I haven’t found any documentation on how to interpret what nvidia-smi
reports regarding Memory Usage for processes that use Unified Memory (cudaMallocManaged()
).
I understand that the interpretation for the Normal Allocation case (cudaMalloc()
) is well-defined and documented.
I will attempt to analyze what my understanding regarding the Unified Memory case is.
Take this screenshot as an example:
Let the top-middle value, which in the format {Used} / Total MiB
, be called Overall Memory Usage
.
Let the bottom-right value, which is in the format {Used} MiB
, be called GPU Memory Usage
.
My understanding is that Overall Memory Usage
(the top value) represents the Total GPU Memory that is occupied by data from any process (CUDA context) and there is no way to know what amount of data is owned by which process (context).
GPU Memory Usage
(the bottom value, that is per-process) represents the size of the CUDA context (in the range of a few 100s of MiBs).
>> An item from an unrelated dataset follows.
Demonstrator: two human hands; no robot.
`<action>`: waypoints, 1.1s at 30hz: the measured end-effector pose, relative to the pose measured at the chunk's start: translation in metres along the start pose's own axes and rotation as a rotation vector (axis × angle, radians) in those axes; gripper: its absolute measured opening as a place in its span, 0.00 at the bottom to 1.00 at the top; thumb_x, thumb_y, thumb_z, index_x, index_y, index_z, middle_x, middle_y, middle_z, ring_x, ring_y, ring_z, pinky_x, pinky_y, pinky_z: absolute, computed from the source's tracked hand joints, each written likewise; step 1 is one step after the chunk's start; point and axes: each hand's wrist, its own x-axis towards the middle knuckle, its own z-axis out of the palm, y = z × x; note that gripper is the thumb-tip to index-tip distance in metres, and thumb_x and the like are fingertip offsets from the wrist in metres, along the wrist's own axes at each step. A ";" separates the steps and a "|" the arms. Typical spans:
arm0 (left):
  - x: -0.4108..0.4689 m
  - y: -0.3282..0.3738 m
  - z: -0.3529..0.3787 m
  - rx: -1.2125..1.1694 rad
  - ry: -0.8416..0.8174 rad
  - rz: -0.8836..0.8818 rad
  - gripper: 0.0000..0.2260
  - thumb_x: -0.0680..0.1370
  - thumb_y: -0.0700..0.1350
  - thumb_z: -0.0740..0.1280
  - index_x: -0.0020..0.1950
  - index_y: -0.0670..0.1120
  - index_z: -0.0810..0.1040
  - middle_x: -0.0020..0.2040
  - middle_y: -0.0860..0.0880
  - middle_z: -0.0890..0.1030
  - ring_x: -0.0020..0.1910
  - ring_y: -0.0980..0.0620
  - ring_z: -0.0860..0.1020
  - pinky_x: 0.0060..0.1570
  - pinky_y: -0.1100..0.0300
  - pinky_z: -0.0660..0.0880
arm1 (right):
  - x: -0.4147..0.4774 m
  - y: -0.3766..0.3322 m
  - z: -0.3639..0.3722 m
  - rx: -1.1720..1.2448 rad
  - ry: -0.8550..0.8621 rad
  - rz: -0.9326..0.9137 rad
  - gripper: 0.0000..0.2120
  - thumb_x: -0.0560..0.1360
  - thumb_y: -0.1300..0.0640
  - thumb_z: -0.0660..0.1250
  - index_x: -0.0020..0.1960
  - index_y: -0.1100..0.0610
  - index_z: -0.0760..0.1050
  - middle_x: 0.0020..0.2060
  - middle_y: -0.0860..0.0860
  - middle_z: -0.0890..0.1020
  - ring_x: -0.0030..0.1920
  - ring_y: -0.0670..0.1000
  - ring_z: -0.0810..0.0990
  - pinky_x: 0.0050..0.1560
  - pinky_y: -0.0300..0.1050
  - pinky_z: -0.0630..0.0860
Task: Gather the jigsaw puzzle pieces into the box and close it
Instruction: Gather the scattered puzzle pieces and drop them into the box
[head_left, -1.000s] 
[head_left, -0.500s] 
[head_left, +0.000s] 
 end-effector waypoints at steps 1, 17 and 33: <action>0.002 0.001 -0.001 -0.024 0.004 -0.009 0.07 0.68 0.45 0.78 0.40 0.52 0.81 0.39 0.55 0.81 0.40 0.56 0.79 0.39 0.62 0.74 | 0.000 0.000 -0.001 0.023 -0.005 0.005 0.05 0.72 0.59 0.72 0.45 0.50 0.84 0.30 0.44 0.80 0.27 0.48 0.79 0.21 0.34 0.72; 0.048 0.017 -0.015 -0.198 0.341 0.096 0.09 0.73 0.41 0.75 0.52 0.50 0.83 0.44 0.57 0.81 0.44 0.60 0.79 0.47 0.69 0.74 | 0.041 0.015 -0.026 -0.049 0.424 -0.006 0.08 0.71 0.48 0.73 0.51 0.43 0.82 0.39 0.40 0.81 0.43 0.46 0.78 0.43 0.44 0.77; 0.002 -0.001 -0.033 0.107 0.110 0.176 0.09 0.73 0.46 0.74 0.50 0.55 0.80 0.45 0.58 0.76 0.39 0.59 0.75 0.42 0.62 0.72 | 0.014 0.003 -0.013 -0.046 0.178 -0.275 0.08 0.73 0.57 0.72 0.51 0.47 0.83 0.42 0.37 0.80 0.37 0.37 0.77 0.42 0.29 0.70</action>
The size of the Unified Memory allocations made by this process is not accounted for.
So, my interpretation of the screenshot is as follows:
From the output of nvidia-smi
, we can tell that the process with PID 13987
has ~5003 MiB (5900 - 897) (we disregard the internally reserved memory size, which is in the range of ~10s of MiB) of data resident on the GPU (either fetched manually (prefetched) or via Page Faults). We can’t tell what the total amount of Unified Memory allocated by the process is.
I am also interested in the case where more than 1 applications are executing, as in the screenshot below:
In this case, my interpretation is as follows:
We can tell that the two processes with PIDs 14229
, 21047
have a total of sum of ~9867 MiB (11661 - 2*897) of data resident on the GPU (either fetched manually (prefetched) or via Page Faults). We can’t tell how much data belongs to each process. Additionally, we cannot tell what the total amount of Unified Memory allocated by any of the processes is.
If possible, I would like an authoritative answer on this matter from NVIDIA.